This is my capstone project for CODE:You. The project analyzes four streaming services and their price histories to gain insights into content differences such as overall content amount, content types, genres, and more along with a comparison of price points. The goal of this project is to demonstrate a general knowledge of Python.
Four of the datasets used in this project contain content information about each streaming service listed below, including title, content type, genre, release year, IMDb ID, and IMDb Average Rating, all of which came from kaggle.com and are updated daily via an API used by the datasets' owner. The files uses below were last updated as of 03/23/2025. One dataset contains information related to pricing on each of the services for a specific timeframe noted as month-year. This dataset was manually derived. See details below
- Netflix
- Hulu
- Prime
- AppleTV
- Streaming_Service_Pricing_Histories
- Manually Derived From: Price_History_Reference.docx
This project is organized as follows:
- Preliminary Data Exploration: Jupyter notebooks or scripts to explore a dataset.

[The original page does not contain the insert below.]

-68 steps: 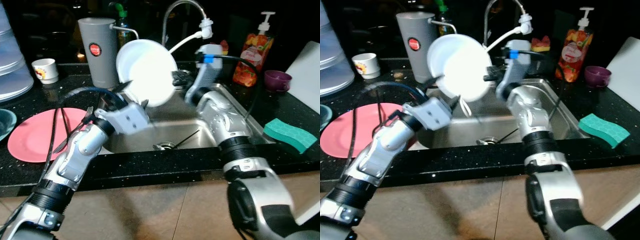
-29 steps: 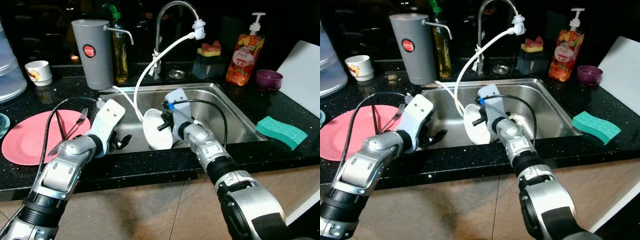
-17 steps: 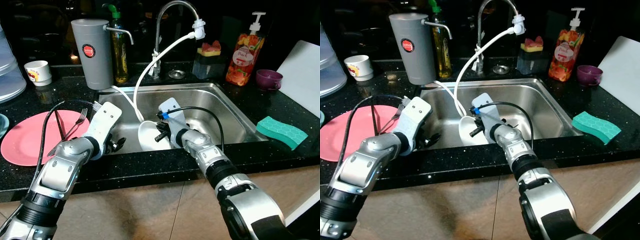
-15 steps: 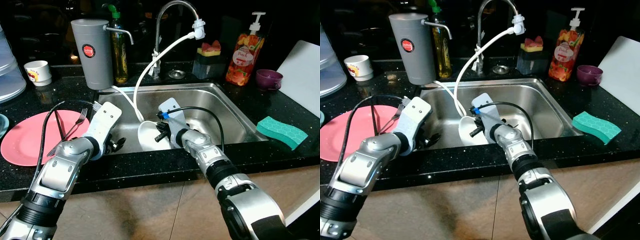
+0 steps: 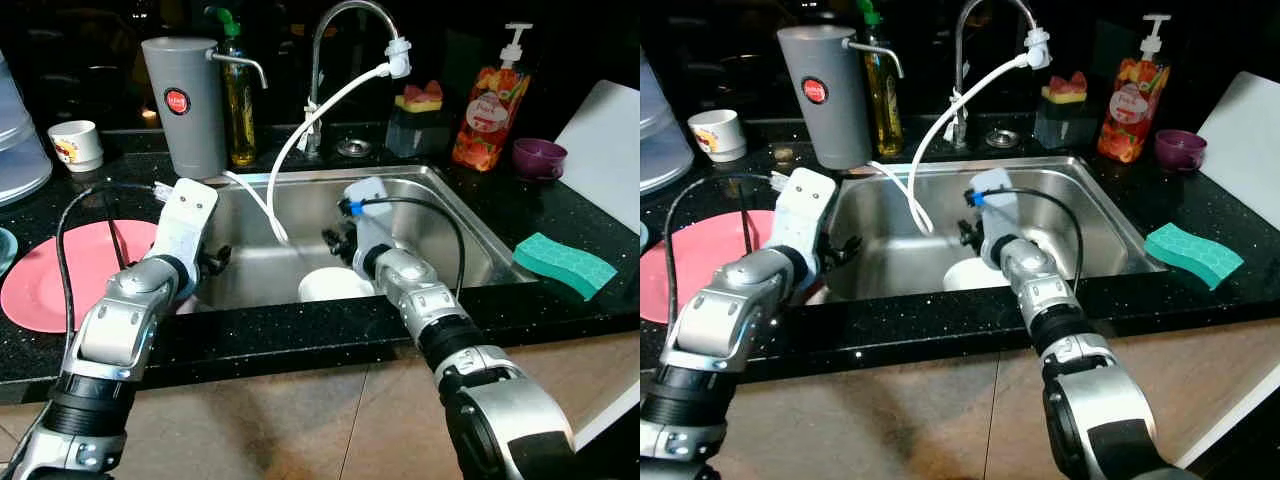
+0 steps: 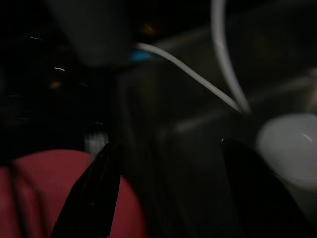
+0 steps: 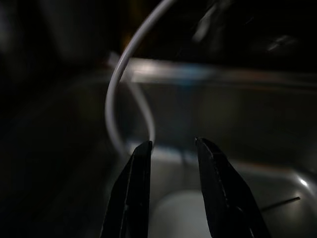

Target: Kitchen organization

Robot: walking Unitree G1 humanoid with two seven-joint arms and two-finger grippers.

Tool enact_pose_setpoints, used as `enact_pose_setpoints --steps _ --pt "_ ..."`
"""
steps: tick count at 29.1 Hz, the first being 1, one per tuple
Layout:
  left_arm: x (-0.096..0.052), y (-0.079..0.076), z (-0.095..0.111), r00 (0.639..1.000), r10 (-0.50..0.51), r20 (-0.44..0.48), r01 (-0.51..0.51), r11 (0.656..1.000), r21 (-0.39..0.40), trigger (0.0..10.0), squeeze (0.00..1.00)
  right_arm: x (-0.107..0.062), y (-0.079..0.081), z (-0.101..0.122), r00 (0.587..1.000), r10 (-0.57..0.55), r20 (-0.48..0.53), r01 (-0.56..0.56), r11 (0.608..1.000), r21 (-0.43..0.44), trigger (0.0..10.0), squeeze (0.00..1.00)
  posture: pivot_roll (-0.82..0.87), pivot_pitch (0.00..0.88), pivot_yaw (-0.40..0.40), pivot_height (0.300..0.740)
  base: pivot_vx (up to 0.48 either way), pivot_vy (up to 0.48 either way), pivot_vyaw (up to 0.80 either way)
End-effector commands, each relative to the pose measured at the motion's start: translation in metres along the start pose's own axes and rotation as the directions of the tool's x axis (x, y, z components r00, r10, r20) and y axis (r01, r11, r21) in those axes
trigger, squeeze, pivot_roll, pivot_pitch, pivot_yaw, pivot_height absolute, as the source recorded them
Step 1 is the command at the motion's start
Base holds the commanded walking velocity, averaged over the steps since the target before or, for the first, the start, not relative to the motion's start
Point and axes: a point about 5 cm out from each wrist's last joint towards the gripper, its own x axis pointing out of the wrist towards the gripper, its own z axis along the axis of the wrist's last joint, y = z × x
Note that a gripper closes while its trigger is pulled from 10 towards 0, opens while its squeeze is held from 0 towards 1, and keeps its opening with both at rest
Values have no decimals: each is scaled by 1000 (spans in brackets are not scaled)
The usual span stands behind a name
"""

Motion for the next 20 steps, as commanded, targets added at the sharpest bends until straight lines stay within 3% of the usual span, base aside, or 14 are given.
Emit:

- Preliminary Data Manipulation: Using python for feature creation to differentiate the streaming service datasets.
- Data Cleaning & Preparation: Using python and other packages to clean and prepare data for analysis.

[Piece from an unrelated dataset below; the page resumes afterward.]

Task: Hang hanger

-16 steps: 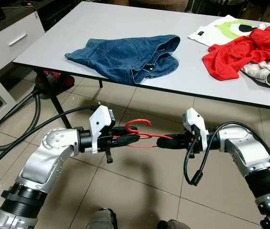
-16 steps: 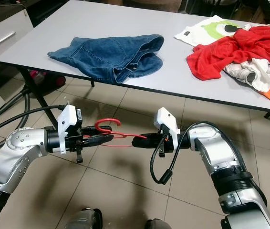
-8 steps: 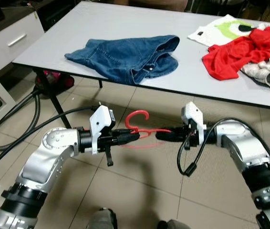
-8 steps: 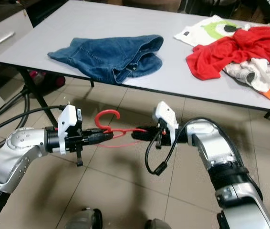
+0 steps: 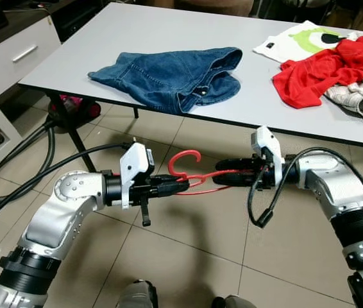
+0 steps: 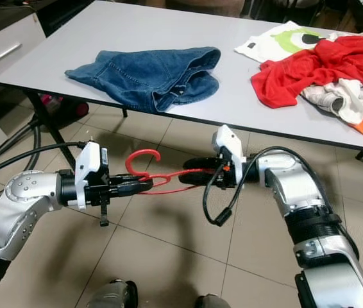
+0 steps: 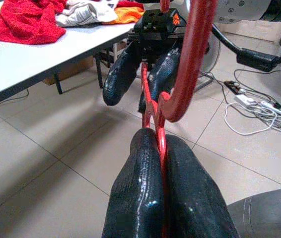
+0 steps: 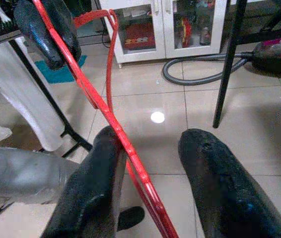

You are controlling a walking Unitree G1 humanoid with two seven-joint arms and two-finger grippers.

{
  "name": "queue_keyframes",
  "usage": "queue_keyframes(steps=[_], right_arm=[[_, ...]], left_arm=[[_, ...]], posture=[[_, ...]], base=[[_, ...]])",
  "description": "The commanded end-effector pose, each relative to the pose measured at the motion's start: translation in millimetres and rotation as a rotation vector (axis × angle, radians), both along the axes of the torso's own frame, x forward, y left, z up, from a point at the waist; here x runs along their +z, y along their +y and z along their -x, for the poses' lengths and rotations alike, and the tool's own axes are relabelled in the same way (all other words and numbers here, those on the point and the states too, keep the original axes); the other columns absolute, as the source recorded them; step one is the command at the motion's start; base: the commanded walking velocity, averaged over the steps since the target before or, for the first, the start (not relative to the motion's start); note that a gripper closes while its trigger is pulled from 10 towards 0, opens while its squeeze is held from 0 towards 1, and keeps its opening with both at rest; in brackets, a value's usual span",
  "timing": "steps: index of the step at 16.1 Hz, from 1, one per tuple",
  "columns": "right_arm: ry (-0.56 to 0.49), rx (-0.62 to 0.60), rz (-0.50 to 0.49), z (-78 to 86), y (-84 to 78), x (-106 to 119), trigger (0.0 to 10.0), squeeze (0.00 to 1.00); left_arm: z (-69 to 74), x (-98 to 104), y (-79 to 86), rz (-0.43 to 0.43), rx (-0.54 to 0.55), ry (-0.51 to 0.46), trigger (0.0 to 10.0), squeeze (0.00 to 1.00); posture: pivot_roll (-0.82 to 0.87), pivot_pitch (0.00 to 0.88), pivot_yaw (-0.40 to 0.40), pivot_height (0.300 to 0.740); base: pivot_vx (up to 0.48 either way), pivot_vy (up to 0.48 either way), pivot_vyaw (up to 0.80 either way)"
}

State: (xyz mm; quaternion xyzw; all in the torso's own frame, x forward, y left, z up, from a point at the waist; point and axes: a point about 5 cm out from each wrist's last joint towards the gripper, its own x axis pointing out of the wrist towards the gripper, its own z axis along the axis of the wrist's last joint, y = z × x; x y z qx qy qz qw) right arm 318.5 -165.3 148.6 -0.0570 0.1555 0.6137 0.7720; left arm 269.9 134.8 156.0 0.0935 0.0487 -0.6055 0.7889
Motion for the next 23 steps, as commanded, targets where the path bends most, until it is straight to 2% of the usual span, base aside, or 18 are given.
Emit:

- Analysis: Using Python with the Pandas package to analyze the data.
- Visualizations: Using Matplotlib and Seaborn to visualize my findings.
- Summary: Summary of analysis/findings.
| Feature | Description |
|---|---|
| Read FIVE data files | Used 4 CSV files from Kaggle & created one of my own. |
| Created several seaborn & matplotlib plots, 4 Stacked Bar Charts, 3 WordClouds, & 1 Line Graph | Made various plots to visually show my findings |
| Utilized a virtual environment | Created a venv for this project to keep my computer clean |
| Utilized Markdown & Commenting in my Jupyter Notebook | Included Markdown Language and commenting in my code to describe each section of my project & to define clear notes describing each code block. |
| Best practices | Created a function to wrap text on the x-axis of several graphs |
The following is a guide to running the project files locally:
- If you want to save a copy on your GitHub, fork the repository located here, otherwise, move to step 2
- In your command center or in the terminal of VS Code, clone the repository to your on your local machine: 'git clone https://github.com/rkynhoff/Streaming_Service_Comparisons.git'
- Ensure your command center is opened to the folder in which you wish to save this repository
- Follow the first three steps in the "Virtual Environment Instructions" to create and activiate a virtual environment, depending on your operating system (OS)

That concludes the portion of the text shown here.